Exercise instructions:
Look through the data below for the line with "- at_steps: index" and the line with "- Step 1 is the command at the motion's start", then output those two and all lines in between, exactly as written.

Stored items:
* * *
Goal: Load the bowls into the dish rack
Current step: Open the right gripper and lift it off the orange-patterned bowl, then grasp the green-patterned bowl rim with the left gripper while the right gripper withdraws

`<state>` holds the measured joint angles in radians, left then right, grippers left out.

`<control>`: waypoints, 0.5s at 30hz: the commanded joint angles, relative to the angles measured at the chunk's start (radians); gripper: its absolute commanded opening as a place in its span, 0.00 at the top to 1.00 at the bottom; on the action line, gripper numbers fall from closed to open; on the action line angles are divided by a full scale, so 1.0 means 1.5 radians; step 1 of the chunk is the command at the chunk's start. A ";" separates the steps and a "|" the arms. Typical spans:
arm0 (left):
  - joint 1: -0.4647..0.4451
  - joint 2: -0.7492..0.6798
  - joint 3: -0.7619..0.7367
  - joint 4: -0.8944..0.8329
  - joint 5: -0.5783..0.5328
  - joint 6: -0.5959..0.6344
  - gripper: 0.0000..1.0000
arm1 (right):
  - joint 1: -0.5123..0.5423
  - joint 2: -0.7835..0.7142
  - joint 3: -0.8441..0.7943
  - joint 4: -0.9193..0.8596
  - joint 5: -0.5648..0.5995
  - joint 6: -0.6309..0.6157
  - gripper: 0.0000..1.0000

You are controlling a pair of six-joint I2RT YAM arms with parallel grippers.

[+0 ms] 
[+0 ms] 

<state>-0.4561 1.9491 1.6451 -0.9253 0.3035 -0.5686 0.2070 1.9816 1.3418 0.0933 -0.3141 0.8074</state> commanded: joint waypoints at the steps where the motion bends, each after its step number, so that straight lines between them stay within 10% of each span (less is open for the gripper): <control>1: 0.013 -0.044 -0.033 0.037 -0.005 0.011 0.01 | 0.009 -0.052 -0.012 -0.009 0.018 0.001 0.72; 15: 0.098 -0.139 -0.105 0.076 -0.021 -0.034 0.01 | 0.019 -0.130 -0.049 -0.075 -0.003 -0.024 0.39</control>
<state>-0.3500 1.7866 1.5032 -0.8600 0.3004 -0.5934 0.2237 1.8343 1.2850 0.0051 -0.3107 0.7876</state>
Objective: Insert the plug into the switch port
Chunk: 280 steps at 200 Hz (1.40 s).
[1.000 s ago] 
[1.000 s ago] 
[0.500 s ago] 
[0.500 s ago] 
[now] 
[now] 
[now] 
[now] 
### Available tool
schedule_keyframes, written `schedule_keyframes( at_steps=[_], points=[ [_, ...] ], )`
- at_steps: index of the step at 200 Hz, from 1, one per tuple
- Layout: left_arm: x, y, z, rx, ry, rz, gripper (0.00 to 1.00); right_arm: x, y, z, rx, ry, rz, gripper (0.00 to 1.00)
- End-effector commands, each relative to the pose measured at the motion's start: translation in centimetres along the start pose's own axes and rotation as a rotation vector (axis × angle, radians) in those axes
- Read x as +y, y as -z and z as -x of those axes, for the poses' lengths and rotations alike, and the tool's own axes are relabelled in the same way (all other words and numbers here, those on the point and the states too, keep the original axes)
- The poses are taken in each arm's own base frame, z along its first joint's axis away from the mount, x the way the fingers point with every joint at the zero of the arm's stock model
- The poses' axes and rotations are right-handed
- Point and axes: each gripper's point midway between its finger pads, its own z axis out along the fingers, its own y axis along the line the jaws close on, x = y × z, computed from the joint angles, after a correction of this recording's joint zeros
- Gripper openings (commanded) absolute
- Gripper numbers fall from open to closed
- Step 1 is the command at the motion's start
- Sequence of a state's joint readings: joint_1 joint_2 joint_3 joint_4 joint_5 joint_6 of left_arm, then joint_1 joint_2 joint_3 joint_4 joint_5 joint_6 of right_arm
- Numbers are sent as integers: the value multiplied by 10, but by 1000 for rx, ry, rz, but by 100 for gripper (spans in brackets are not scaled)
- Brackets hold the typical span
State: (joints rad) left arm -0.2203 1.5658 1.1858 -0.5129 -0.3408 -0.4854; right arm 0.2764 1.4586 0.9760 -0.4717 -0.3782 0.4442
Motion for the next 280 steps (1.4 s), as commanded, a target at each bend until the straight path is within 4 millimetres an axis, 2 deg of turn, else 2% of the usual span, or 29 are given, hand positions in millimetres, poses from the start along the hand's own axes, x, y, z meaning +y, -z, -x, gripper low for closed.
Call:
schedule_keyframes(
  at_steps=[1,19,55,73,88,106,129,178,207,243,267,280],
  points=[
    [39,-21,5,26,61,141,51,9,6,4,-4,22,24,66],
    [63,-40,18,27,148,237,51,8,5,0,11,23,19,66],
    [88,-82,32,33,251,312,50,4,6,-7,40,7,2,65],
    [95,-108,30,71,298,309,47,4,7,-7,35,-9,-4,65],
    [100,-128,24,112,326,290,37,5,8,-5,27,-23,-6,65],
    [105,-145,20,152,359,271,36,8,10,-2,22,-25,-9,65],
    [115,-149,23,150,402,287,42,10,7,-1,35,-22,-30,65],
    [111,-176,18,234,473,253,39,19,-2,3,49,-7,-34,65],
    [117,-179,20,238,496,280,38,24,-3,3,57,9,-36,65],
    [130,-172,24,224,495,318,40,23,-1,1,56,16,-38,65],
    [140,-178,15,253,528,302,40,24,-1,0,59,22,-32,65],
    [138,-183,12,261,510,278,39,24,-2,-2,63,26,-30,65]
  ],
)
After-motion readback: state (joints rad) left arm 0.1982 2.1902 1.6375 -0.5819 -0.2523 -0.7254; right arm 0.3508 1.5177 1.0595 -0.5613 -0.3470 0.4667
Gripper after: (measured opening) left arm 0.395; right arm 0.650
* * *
Exercise output:
- at_steps: index of the step at 200 Hz, from 1, one per tuple
- Layout: left_arm: x, y, z, rx, ry, rz, gripper (0.00 to 1.00); right_arm: x, y, z, rx, ry, rz, gripper (0.00 to 1.00)
- End-effector commands, each relative to the pose measured at the motion's start: translation in centimetres along the start pose's own axes and rotation as a rotation vector (axis × angle, radians) in those axes
- Read x as +y, y as -z and z as -x of those axes, for the poses' lengths and rotations alike, and the tool's own axes are relabelled in the same way (all other words and numbers here, those on the point and the states too, keep the original axes)
- The poses are taken in each arm's own base frame, z along its first joint's axis away from the mount, x the way the fingers point with every joint at the zero of the arm's stock model
- The poses' axes and rotations are right-handed
- Point and axes: each gripper's point midway between its finger pads, its own z axis out along the fingers, its own y axis along the line the jaws close on, x = y × z, computed from the joint angles, after a correction of this recording's joint zeros
- Gripper openings (commanded) absolute
- Gripper numbers fall from open to closed
- Step 1 is the command at the motion's start

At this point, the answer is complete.